U.S. STRATCOM commander: No defense against Russian, Chinese hypersonic missiles

The top American nuclear commander, Gen. John Hyten, commander of U.S. Strategic Command, testified before a congressional committee on Tuesday that both Russia and China were attempting to develop hypersonic ICBMs that are capable of defeating current missile defenses.

“Both Russia and China are aggressively pursuing hypersonic capabilities,” he told the Senate Armed Services Committee. “We don’t have any defense that could deny the employment of such a weapon against us.”

That means, for now, the U.S. has to rely solely on the MAD concept — mutually assured destruction — as its primary deterrence, he added.

Sen. Jim Inhofe, R-Okla., asked the STRATCOM commander to explain what a hypersonic weapon is and what it does.

“A hypersonic threat is a system that starts out ballistic, so you’ll see it like a ballistic missile, but then it depresses the trajectory and flies more like a cruise missile or airplane,” Hyten said. “It goes up into the lower reaches of space and turns immediately back down and then levels out.”

At that point, the weapon begins to fly at a high rate of speed, which is where the term ‘hypersonic’ comes from.

“Both Russia and China are aggressively pursuing hypersonic capabilities,” Hyten told Inhofe. “We’ve watched them test those capabilities.”

In terms of U.S. deterrence, Hyten told the panel he believes in the Trump administration’s plan to pursue low-yield battlefield nuclear weapons.

“I strongly agree with the need for a low-yield nuclear weapon,” he said of the Pentagon’s request for a low-yield warhead for submarine-launched ballistic missiles. “That capability is a deterrence weapon to respond to the threat that Russia, in particular, is portraying. President [Vladimir] Putin announced as far back as April of 2000 that the Russian doctrine will be to use a low-yield nuclear weapon on the battlefield.” [source]

Analysis: Hyten believes that Russia poses the “most significant threat” to U.S. and NATO security and has said so. As to the threat, Putin announced earlier this month that Russia now possesses a hypersonic missile, the Avangard, which the country has said it plans to deploy in 2019. Not all U.S. analysts believe that the system is that close to being deployed, but as Hyten has testified, the U.S. is aware that Russia has at least tested the missile.

The U.S., meanwhile, is believed to be behind both countries in hypersonic weapon development. That said, one reputable media outlet reported [here] that the U.S. and Australia conducted a secret test of a U.S.-made HiFiRE hypersonic weapon capable of traveling more than 6,000 miles per hour. The report was dated July 2017, so obviously the U.S. isn’t starting from scratch; in fact, the report noted that U.S. research spun up around 2009 with the first test of a scramjet engine.

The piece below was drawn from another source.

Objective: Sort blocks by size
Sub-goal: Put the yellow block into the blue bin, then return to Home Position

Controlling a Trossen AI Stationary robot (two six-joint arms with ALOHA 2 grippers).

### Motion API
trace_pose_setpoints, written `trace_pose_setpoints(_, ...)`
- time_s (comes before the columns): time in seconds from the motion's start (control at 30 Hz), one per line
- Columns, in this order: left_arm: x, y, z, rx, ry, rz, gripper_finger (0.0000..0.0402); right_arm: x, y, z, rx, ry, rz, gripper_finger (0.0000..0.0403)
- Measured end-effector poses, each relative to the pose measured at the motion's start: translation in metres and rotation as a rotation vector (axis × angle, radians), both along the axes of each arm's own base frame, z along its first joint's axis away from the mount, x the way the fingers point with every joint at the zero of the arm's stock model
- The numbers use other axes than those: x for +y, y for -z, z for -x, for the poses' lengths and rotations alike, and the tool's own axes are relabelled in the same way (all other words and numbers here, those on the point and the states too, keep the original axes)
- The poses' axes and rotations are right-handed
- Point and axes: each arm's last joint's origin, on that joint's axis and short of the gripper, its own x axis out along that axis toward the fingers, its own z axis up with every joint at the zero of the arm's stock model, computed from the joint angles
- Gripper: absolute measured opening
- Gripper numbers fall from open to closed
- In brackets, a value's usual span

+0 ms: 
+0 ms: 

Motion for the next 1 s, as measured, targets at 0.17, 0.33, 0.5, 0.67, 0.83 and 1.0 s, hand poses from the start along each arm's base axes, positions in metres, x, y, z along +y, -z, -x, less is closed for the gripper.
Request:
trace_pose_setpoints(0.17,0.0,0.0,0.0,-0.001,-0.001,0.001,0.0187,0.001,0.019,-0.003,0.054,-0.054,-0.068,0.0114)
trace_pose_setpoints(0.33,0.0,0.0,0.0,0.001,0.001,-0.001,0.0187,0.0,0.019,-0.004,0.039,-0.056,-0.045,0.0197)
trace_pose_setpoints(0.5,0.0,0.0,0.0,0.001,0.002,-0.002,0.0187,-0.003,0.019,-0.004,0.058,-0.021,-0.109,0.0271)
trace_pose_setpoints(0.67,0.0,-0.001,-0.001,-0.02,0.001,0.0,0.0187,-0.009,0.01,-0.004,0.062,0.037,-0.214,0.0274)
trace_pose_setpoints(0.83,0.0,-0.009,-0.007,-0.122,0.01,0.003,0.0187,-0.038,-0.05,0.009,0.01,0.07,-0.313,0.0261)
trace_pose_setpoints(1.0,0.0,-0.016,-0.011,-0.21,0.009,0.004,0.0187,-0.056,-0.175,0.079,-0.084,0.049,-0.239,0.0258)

China has also conducted successful hypersonic missile testing — in 2016. That vehicle reportedly reached speeds between 4,000 and 7,000 miles per hours. But the Chinese have not announced a date for deploying a functional hypersonic capability. [source]

That said, the U.S. has also been working on weapon systems to counter hypersonic missiles: Lasers. Doug Graham, vice president of missile systems and advanced programs for Lockheed Martin, said in late summer 2016 that his company was working on lasers that can hit hypersonic missiles shortly after launch and before they reach ultra-high speeds. These systems have been undergoing testing since around 2014; but it could take a decade or longer to get a functional system.

That the head of STRATCOM would specifically mention this emerging threat and then openly admit that the United States military has no defense against them is significant. That said, hypersonic weapons are complex. Notes the National Interest in March 2016: “…[A] a state that invests in hypersonic weapons must also invest in advanced sensor systems that can detect and track a specific target, and have secure data links from the sensor to the decision-maker and then to the shooter. It’s not just about faster missiles—it’s about the technologies that come together to either use such weapons or defeat them.”

Jon E. Dougherty is a political, foreign policy and national security analyst and reporter with nearly 30 years of experience in both fields. A U.S. Army veteran of Operation Enduring Freedom, he holds BA in Political Science from Ashford University and an MA in National Security Studies/Intelligence Analysis from American Military University.